Whereas President Biden has proposed a $1.9 trillion relief plan for the economy, with a third round of $1,400 stimulus checks as a centerpiece, Republicans are gradually settling into their minority party status and have begun to fight back against that proposal’s implementation. To wit, a group of GOP lawmakers has sent a counter-proposal back to the president — a $600 billion relief plan, with $1,000 checks going to a much narrower group of people — that has a new stimulus-related idea at its core. This time around, the GOP thinking goes, only the neediest of the needy arguably deserve a stimulus check. But if you make more than $50,000, sorry, you’re out of luck this time. Moreover, some Democrats reportedly seem ready to, if not go along with this idea, at least give it serious consideration.

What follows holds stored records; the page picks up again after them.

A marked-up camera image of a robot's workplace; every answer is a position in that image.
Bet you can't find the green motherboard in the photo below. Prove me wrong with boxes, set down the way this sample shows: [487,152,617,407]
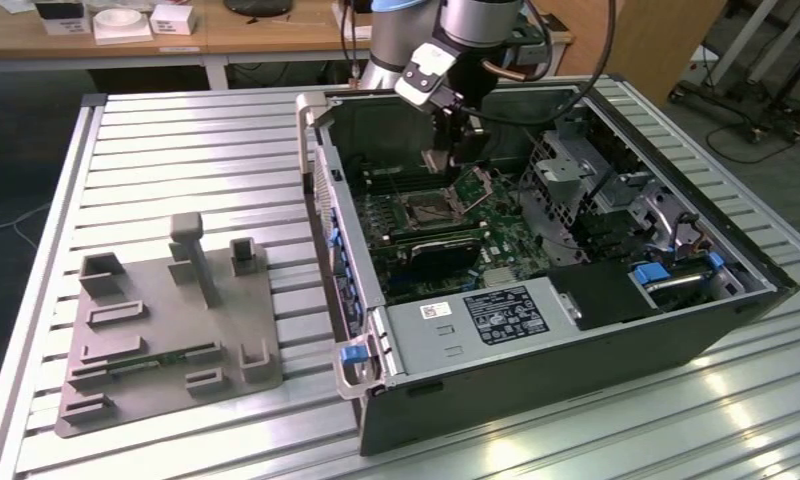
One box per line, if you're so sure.
[353,162,556,307]

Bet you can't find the grey metal drive cage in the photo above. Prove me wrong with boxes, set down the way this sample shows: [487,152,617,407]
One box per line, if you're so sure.
[517,99,645,266]

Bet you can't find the silver CPU plate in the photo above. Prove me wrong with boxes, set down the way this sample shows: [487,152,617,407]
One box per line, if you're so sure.
[421,147,452,174]

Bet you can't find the metal socket cover frame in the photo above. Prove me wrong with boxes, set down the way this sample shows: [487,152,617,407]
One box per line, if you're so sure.
[446,167,503,214]

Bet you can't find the metal wheeled stand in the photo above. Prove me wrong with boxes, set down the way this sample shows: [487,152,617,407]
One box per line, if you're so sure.
[665,0,800,147]

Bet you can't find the white printed box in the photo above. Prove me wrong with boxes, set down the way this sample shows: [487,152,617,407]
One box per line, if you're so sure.
[148,2,198,36]

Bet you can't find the blue case latch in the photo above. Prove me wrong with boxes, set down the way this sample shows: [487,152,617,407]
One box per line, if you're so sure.
[338,343,369,369]

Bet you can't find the blue disk carrier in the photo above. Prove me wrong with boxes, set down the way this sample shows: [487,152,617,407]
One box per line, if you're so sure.
[628,262,673,292]

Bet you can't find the black open PC case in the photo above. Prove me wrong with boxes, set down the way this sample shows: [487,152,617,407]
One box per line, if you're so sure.
[294,78,800,457]

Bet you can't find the RAM slot bank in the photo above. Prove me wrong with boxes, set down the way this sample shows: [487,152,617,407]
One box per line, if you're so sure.
[360,165,456,195]
[370,223,483,249]

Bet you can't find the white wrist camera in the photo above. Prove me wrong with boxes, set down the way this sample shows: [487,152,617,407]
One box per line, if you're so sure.
[392,42,460,109]

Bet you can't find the black graphics card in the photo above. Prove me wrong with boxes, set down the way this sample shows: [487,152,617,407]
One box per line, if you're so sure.
[396,235,483,282]

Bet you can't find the green RAM stick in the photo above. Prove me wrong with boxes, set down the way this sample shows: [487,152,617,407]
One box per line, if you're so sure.
[108,349,193,377]

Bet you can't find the wooden desk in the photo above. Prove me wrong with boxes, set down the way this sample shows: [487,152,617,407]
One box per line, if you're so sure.
[0,0,576,91]

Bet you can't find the grey parts rack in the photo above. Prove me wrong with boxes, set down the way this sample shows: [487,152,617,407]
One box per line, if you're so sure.
[52,211,285,439]

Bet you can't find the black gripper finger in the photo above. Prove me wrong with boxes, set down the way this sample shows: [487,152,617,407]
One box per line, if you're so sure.
[456,124,489,166]
[430,107,460,166]

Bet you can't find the wooden cabinet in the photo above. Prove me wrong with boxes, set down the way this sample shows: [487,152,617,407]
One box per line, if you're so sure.
[557,0,729,107]

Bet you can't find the white box black top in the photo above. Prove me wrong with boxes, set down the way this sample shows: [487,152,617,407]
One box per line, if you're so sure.
[34,0,88,37]

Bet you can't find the white round holder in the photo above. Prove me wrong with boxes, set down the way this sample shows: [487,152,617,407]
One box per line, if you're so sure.
[90,7,156,47]

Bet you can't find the grey power supply unit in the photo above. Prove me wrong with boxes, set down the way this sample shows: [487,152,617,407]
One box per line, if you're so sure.
[380,276,587,377]

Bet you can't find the black round object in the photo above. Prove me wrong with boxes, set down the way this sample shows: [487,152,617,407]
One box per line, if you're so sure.
[221,0,296,16]

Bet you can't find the CPU socket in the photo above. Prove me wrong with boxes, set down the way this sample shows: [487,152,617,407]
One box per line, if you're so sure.
[398,190,472,234]

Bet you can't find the coloured wire bundle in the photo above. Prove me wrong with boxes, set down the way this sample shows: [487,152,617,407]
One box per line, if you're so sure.
[669,212,712,259]

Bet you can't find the black plastic shroud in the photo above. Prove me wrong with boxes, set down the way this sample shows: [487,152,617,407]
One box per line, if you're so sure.
[547,260,663,332]

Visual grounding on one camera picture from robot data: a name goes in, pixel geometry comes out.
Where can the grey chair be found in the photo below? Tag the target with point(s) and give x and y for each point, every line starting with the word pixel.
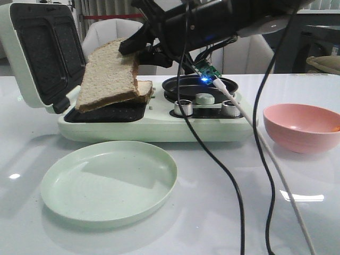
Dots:
pixel 101 44
pixel 248 55

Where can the beige sofa cushion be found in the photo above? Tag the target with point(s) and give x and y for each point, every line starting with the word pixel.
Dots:
pixel 328 64

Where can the light green plate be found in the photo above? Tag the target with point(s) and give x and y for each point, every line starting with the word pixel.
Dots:
pixel 111 183

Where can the right grey chair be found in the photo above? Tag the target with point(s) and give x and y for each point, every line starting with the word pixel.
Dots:
pixel 248 55

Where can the bread slice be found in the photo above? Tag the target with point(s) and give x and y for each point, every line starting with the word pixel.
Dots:
pixel 109 77
pixel 145 89

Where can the left silver knob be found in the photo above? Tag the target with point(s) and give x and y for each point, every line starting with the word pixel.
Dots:
pixel 183 107

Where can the green circuit board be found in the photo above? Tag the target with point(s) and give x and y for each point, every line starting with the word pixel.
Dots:
pixel 206 71

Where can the green breakfast maker lid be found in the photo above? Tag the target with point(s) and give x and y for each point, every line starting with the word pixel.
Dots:
pixel 43 48

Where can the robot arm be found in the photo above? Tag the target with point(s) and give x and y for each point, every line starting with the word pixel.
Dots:
pixel 229 20

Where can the pink bowl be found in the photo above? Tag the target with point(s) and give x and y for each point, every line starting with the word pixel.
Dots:
pixel 300 128

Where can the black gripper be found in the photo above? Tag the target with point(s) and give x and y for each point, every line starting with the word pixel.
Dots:
pixel 166 36

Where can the green breakfast maker base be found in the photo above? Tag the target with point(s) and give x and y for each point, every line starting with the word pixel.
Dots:
pixel 155 121

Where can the silver knob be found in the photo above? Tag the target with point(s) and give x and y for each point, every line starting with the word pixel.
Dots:
pixel 228 109
pixel 183 107

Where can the right silver knob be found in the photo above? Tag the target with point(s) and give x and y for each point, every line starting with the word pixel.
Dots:
pixel 228 109

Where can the left grey chair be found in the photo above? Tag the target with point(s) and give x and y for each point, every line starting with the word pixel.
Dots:
pixel 101 44

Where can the orange shrimp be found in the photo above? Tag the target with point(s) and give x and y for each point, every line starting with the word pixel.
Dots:
pixel 336 129

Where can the red barrier belt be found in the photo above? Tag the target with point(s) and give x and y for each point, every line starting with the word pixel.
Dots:
pixel 106 17

Even the White House is reportedly giving the matter some thought — the matter, again, being this idea of sending a lot less people a stimulus check this time. A White House spokeswoman, according to The Washington Post, acknowledged that the administration is open to talking about narrowing the eligibility for who can get a new stimulus check. But that same spokeswoman said the administration is not willing to entertain the idea of smaller stimulus checks, at least not yet.
That shouldn’t come as a surprise, because smaller checks would certainly bring out the pitchforks among Democrats, given the president promised Georgia voters that $2,000 stimulus checks would be all but a given if they sent two Democratic Senators to Washington DC during the high-stakes runoff election in January. Now, not even a month after Biden’s inauguration, the administration has been pushing the awkward messaging that the proposed $1,400 stimulus checks are tantamount to the promised $2,000 … but only when you add in the $600 stimulus checks approved by the Trump administration in December.
As we’ve noted already, under the terms of the GOP counter-proposal, the $1,000 checks would phase-out for individuals making $40,000 a year or more, with people who make $50,000 a year or more not receiving a stimulus check at all.
https://twitter.com/OsitaNwanevu/status/1356751797721907201
One reason why the Republican insistence on targeting the stimulus checks at only the worst-off — it ignores the reality that, because eligibility for the stimulus checks will probably be determined by looking at a previous year’s tax records, someone could have had a comfortable, well-paying job before the pandemic … and then lost it during the pandemic.
Delivering a smaller-than-expected stimulus check to only a small group of people would seem to comprise a double whammy for Democrats, in that they’d be failing to deliver on a signature campaign promise.
Nevertheless, defenders of the notion of setting stricter eligibility limits on the new round of stimulus checks point to data like this analysis, published last month by Opportunity Insights. The group, a nonprofit based at Harvard University, found that the Trump administration’s $600 stimulus checks distributed in January didn’t lead to much in the way of additional spending among higher-income taxpayers.